このファクタリング手数料の設定はファクタリング会社により異なります。一般的には売掛金に対して1~20%と、債権の質によって異なってくるため範囲も広いです。
法外な手数料を要求された際には悪徳ファクタリング会社の可能性もありますので、手数料についての詳細の説明を求めたり、他社にも見積もりをお願いするなどの対策をとった方が良いかもしれません。
高額な手数料のファクタリングを利用すると、かえって資金繰りが悪化する可能性
ファクタリングに関する注意喚起:金融庁
ファクタリングを実行する際には、手数料の他に、債権譲渡にかかる事務手数料や審査料なども発生します。この代金が、【ファクタリング手数料】に含まれて表現される場合とそうでない場合もあるので注意しましょう。
手数料はファクタリング会社によって違います。
契約書について
ファクタリング契約をするにあたり、売掛債権の種類や売掛先情報、入金金額や入金日、そもそもの契約内容が明記された契約書が作成されなければなりません。
ファクタリングで資金繰りをする際には、利用者企業にとって至急を要している状況である場合が多いです。
急いでいるあまり、契約書の作成を待たずにファクタリング会社が口頭で良い条件ばかりを並べたような状態での契約を締結するような旨のやりとりは控えましょう。
ファクタリング会社が一向に契約書を作成する気配を見せないようなら、はっきり契約書の作成を求めましょう。
企業による虚偽の申告・報告
ファクタリングを実行する前に、利用者企業からの申し込みを受けてファクタリング会社は審査のためにいくつかの開示書類を求めてきます。
ファクタリング会社によって審査内容や項目が異なることから、それに合わせて開示書類も変わってくることになります。
利用者企業の年商や従業員数、借入金額などです。
また取引先企業への請求書や、入金の流れがわかる通帳のコピーなども必要でしょう。
ここで、利用者企業が契約してもらいたいがために虚偽の申告等をしてしまうと、審査の段階でファクタリング会社に分かってしまいファクタリングは実行されないことになります。また、なんらかのトラブルに発展した場合も虚偽の申告が法的処置の対象になるおそれもあります。
2社間ファクタリングでは特に取引先企業への通知等もしませんから、ファクタリング会社にとって高リスクなので敏感になります。
ファクタリングは、利用者企業とファクタリング会社の信頼関係が大前提の上で成立します。
企業による二重譲渡や使い込み
いくつかあるファクタリング取引の種類の中でも、2社間ファクタリングを選択する利用者企業が圧倒的に多いです。

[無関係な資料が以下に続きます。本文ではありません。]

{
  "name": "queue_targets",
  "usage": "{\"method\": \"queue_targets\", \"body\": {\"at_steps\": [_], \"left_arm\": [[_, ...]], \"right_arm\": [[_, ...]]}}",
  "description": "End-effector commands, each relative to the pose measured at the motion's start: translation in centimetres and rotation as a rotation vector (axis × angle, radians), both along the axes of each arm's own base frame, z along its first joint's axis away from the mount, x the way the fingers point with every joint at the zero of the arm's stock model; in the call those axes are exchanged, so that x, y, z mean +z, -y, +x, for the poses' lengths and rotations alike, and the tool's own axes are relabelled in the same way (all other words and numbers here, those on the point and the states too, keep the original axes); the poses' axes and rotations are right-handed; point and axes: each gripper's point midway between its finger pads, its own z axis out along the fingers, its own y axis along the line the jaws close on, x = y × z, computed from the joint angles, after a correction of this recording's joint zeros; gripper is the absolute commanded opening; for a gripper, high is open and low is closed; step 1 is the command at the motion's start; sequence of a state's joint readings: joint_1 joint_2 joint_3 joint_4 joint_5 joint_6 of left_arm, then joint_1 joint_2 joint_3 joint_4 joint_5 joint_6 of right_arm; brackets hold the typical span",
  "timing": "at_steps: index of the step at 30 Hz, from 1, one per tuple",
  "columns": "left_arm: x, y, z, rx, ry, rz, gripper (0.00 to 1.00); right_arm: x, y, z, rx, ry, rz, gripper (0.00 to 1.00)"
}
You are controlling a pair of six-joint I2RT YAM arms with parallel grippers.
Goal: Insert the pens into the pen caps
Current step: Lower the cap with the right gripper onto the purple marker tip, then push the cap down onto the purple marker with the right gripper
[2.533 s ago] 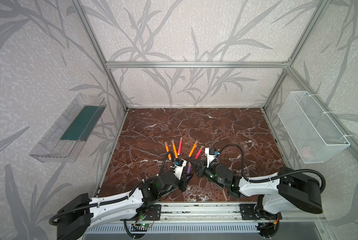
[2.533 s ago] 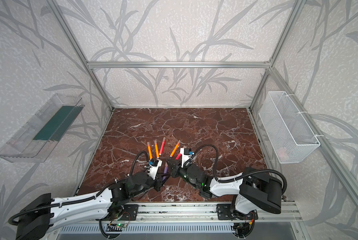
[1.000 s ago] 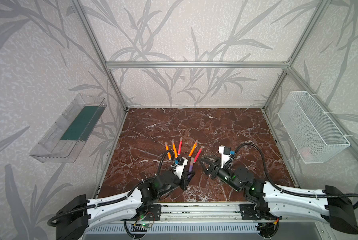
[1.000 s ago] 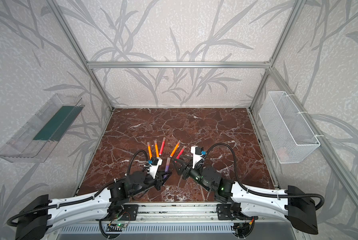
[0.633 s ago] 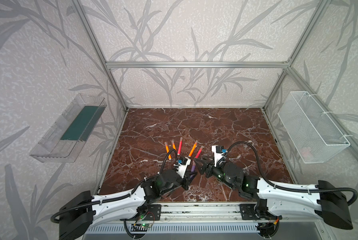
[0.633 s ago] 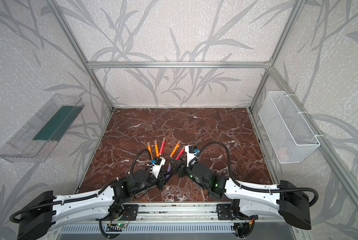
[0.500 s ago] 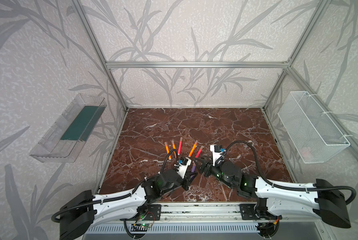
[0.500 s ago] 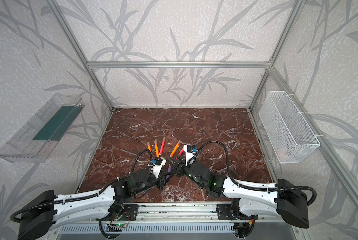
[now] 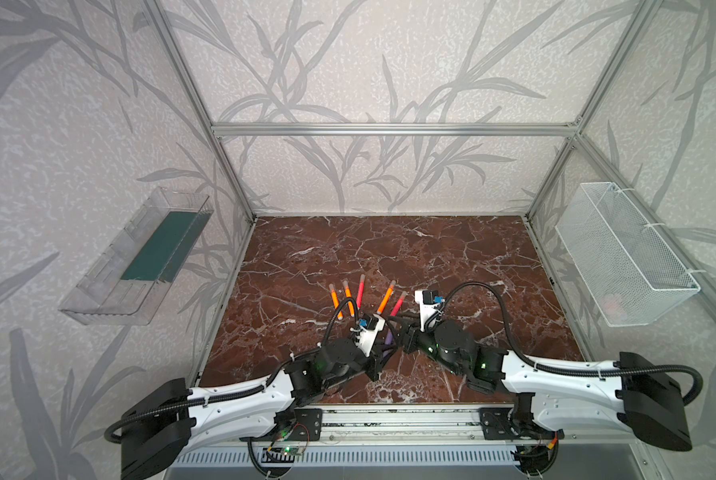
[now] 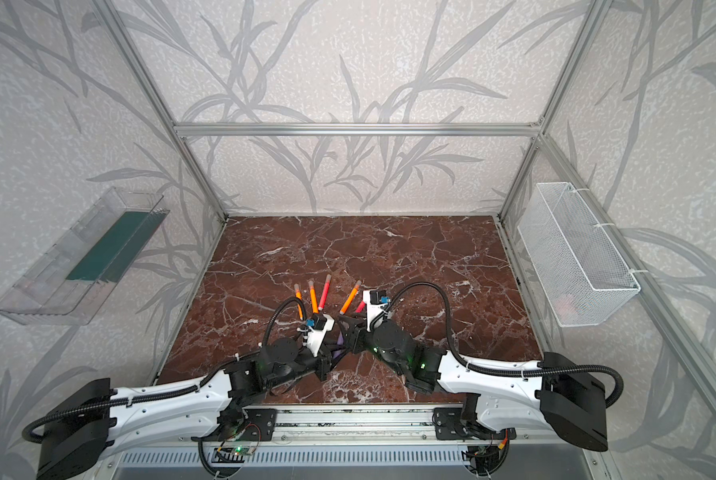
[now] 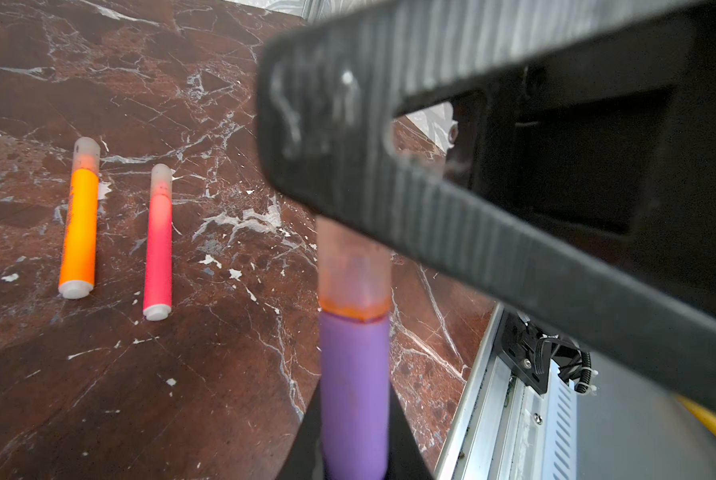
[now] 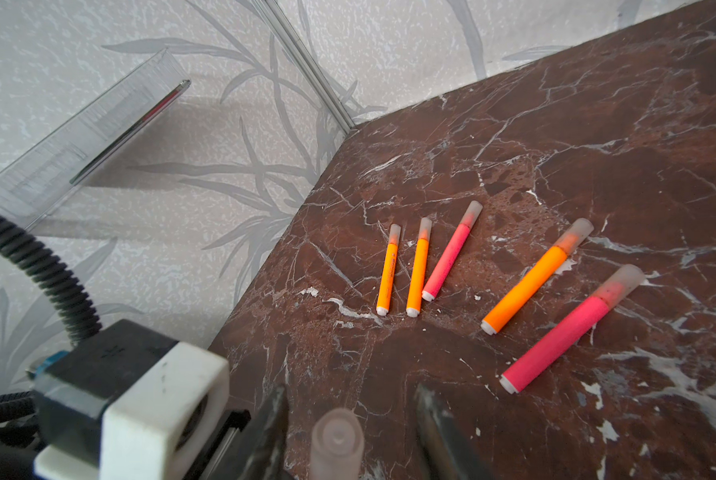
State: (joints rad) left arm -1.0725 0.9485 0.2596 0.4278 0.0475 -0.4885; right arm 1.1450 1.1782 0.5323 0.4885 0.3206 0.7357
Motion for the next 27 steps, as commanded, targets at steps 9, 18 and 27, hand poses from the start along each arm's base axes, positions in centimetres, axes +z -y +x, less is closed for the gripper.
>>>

2社間ファクタリングでは、利用者企業とファクタリング会社間のみで契約が締結され、取引先企業への通知や連絡はしません。ファクタリング会社が売掛金の前払いをしてくれ、期日通りに取引先から売掛金の入金があったら、それをファクタリング会社に支払って取引は完了します。
ここで考えられるトラブルが、利用者企業による売掛債権の二重譲渡と、売掛金の使い込みです。
二重譲渡とは、2社間ファクタリングでは取引先企業に通知しないこともあり、資金繰りに困った利用者企業が別のファクタリング会社とも債権譲渡契約を結んでしまうなど状況を言います。
売掛金の使い込みは、前述にもあるように期日通りに取引先から売掛金の入金があれば本来はファクタリング会社に支払う流れになります。しかしファクタリング会社に支払わずに利用者企業が使い込んでしまう状況のことです。
もちろん契約違反となり、取引先企業への通知や債権登記登録、法的措置をとられたりすることになりますので絶対にしないで下さい。